- **Exercise instructions**
Give back exactly the lines that start at the one containing "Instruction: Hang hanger" and run to the end of the material, leaving out the pictures.

- **Information supplied**

==========

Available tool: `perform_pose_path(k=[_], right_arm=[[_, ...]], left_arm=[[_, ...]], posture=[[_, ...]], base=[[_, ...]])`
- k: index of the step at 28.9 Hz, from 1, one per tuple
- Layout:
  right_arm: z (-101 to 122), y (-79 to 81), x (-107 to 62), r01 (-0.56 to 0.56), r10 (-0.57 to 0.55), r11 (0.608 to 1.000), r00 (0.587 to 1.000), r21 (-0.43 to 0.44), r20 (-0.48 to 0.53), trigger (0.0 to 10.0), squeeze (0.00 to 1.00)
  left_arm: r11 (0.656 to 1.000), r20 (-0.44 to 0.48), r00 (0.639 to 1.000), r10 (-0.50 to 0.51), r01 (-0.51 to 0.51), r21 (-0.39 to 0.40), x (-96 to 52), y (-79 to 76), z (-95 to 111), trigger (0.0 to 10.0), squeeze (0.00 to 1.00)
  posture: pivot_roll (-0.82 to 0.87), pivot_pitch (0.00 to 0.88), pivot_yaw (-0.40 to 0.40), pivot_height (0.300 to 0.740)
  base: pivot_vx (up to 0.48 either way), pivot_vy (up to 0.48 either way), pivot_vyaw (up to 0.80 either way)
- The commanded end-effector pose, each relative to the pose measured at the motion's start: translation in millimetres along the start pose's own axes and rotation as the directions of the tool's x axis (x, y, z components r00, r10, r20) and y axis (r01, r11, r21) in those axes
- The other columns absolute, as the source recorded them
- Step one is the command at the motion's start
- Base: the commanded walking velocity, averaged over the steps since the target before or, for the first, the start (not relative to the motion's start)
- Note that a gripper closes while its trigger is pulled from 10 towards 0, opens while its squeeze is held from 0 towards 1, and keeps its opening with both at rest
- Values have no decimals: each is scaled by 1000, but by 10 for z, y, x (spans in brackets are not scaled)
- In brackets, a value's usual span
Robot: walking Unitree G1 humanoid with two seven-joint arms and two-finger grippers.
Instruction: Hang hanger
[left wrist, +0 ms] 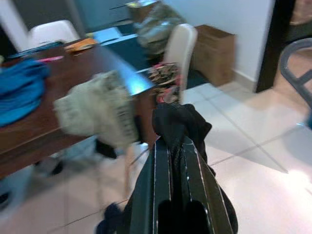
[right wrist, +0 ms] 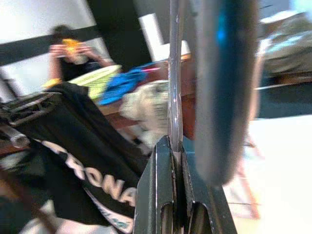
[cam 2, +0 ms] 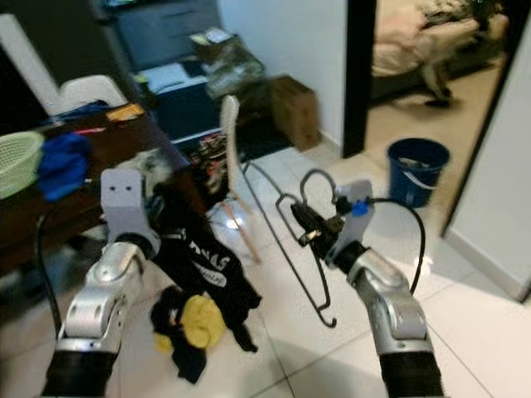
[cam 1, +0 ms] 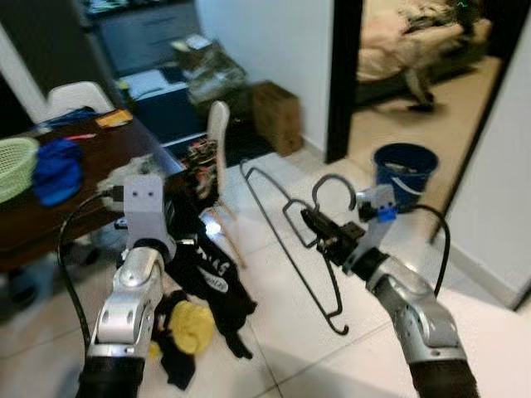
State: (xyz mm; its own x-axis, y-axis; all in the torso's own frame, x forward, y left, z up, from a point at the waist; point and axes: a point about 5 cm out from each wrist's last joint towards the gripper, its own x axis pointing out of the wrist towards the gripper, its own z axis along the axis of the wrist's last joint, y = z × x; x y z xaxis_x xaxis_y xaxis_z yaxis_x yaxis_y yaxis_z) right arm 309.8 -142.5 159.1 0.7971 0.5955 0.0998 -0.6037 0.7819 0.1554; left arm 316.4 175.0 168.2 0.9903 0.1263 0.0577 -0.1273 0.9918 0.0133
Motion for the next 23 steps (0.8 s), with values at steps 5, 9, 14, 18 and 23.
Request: perform_pose_path(k=[5,9,14,18,23], right_arm=[[17,36,31,4,-3,1000,999,-6,32,10000,0],[25,30,31,8,-8,1000,999,2,38,10000,0],[51,32,27,3,-3,1000,999,5,52,10000,0],[60,51,10,-30,30,1000,998,0,51,10000,0],[65,88,-4,-65,65,998,997,-16,48,10000,0]], left_arm=[[1000,11,1000,29,-29,12,-3,79,20,10000,0],[1000,9,1000,29,-29,11,-2,78,19,10000,0],[1000,11,1000,26,-26,10,6,69,27,10000,0],[1000,7,1000,22,-22,12,6,59,10,10000,0],[1000,-10,1000,19,-19,25,-18,59,-55,10000,0]], posture=[[-2,0,103,740],[-2,0,103,740],[-2,0,103,740],[-2,0,103,740],[-2,0,103,740]], base=[[0,0,433],[0,0,0],[0,0,0],[0,0,198],[0,0,794]])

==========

- **Output**
Instruction: Hang hanger
[left wrist, +0 ms] 
[right wrist, +0 ms] 
[cam 2, +0 ms] 
[cam 1, +0 ms] 
State: (xyz mm; its own x-axis, y-axis; all in the torso's own frame, x forward, y left, z up, from a point at the waist; point and axes: a point about 5 cm out from each wrist's last joint towards the gripper, its own x axis pointing out of the wrist towards the gripper, its own z axis along the axis of the wrist's last joint, y = z × x; x y z xaxis_x xaxis_y xaxis_z yaxis_x yaxis_y yaxis_z) right arm 309.8 -142.5 159.1 0.7971 0.5955 0.0998 -0.6037 0.7819 0.1554; left arm 316.4 175.0 168.2 0.9903 0.1263 0.0577 -0.1273 0.9918 0.0133
Motion for the next 23 steps (0.8 s), with values at steps 5, 9, 14, 18 and 23.
Request: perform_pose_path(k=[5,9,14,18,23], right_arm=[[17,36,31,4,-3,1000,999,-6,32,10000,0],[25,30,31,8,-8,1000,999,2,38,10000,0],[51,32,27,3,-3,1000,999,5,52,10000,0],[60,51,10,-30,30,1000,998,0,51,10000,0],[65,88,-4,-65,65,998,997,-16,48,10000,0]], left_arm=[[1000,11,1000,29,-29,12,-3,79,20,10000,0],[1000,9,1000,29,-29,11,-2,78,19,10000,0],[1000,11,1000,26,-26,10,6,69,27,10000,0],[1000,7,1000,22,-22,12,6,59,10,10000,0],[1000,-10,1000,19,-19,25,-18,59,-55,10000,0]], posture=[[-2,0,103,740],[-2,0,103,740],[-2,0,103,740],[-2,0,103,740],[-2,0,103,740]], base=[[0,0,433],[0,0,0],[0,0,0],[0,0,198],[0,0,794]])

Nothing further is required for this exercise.